- Born: 1942 Lochristi, Belgium
- Died: 25 September 2001 (aged 58–59) Beverwijk, Netherlands
- Conviction: Murder
- Criminal penalty: 20 years in prison

Details
- Victims: 3–6
- Span of crimes: 1989–1991
- Country: Netherlands (possibly Belgium and France)

= Michel Stokx =

Belgian serial killer (1942-2001)

Michel Stokx (1942 – 25 September 2001) was a Belgian serial killer who worked as a truck driver in Assen, Netherlands.

On 27 July 1991, he lured 11-year-old Jessica Laven from Blokker out of a swimming pool in Zwaag. Later she was found strangled in Bad Nieuweschans. During his interrogation, Stokx also confessed to abusing and murdering two German boys, 13-year-old Marco Weisser from Wiesbaden on 23 July 1989, and 10-year-old Salim Thattil from Neustadt an der Weinstraße c. 16 August 1990.

There are also persistent rumours that Stokx is responsible for the death of 10-year-old Belgian girl Nathalie Geijsbregts. Sjaak H., a member of the Venlo Gang, claimed that Stokx would have told him if that were true. He was also questioned as a suspect in the murder of Cheryl Morriën from IJmuiden but he denied any involvement.

In addition, his name is mentioned in connection to the murder of 10-year-old Anaïs Marcelli in Mulhouse in France.

For the murders of Laven, Weisser and Thattil, Michel Stokx was sentenced to 20 years in prison in November 1992 and he was detained in the Scheveningen Penitentiary. A few months before his death there was a stir in the Netherlands when it turned out that he received a disability benefit in prison.

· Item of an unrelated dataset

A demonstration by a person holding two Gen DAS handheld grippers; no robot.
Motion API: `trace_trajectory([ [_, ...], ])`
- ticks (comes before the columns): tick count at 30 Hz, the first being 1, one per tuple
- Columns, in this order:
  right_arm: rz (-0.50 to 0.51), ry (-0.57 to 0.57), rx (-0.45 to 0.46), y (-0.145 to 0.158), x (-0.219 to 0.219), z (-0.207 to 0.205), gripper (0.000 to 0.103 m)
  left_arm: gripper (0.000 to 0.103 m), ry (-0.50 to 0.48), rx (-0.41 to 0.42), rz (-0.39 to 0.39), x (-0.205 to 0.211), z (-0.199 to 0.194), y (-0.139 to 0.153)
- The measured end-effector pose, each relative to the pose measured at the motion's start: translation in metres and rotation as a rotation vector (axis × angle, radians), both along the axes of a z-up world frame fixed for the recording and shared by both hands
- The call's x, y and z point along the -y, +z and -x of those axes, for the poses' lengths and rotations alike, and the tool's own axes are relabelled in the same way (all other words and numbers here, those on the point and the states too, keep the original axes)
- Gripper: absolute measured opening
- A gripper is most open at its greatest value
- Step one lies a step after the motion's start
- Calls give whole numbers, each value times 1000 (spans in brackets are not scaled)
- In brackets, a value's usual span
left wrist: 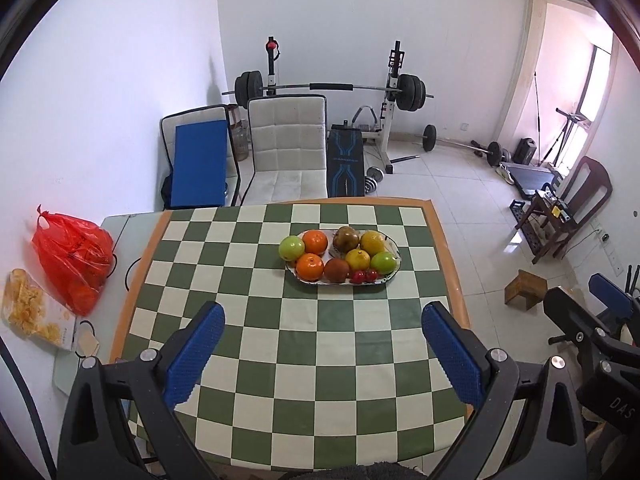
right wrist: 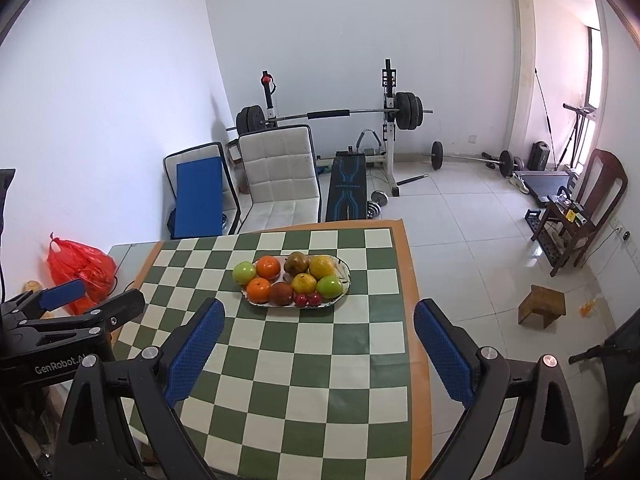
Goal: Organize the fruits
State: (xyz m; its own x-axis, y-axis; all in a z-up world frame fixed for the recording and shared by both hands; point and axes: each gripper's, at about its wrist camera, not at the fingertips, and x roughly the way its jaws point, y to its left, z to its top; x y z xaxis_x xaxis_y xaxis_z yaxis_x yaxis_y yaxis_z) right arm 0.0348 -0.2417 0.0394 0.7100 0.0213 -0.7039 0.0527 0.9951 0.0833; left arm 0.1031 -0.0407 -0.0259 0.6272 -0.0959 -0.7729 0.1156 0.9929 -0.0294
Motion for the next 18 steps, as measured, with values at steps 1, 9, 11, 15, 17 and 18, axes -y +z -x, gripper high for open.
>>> trace_trajectory([
  [1, 6, -2, 0, 1, -1, 3, 98, 101, 1, 2, 0, 0, 1, 0],
  [9, -7, -8, -25, -7, 1, -4, 98, 101, 7, -13, 6, 0, 1, -3],
  [11, -7, -5, -28, -11, 2, -11, 98, 101, 6, -17, 2, 1, -2, -5],
  [15, -5, -7, -30, -15, 2, -15, 98, 101, 8, -15, -5, 2, -7, -7],
  [17, 3, -9, -37, -21, 3, -22, 98, 101, 14, -14, -9, 2, -15, -10],
  [18, 0, -10, -40, -24, 5, -27, 98, 101, 16, -15, -8, 3, -20, -12],
])
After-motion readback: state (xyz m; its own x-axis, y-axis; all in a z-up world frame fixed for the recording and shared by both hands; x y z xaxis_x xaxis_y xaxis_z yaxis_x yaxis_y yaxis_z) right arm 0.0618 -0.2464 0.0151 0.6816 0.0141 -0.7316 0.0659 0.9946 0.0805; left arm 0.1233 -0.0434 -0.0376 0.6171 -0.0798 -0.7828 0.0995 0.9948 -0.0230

On 18 September 2001, during his work therapy, he knocked over a bottle of turpentine and banged a fluorescent tube, causing a fire. More than 60% of his body was burned severely and he was transported to the burn center in Beverwijk. He died there on 25 September. The parents of Jessica Laven were pleased with the news. According to the police, it was an accident, but the media speculated it was an assassination attempt or suicide. However, the authorities refuted these claims.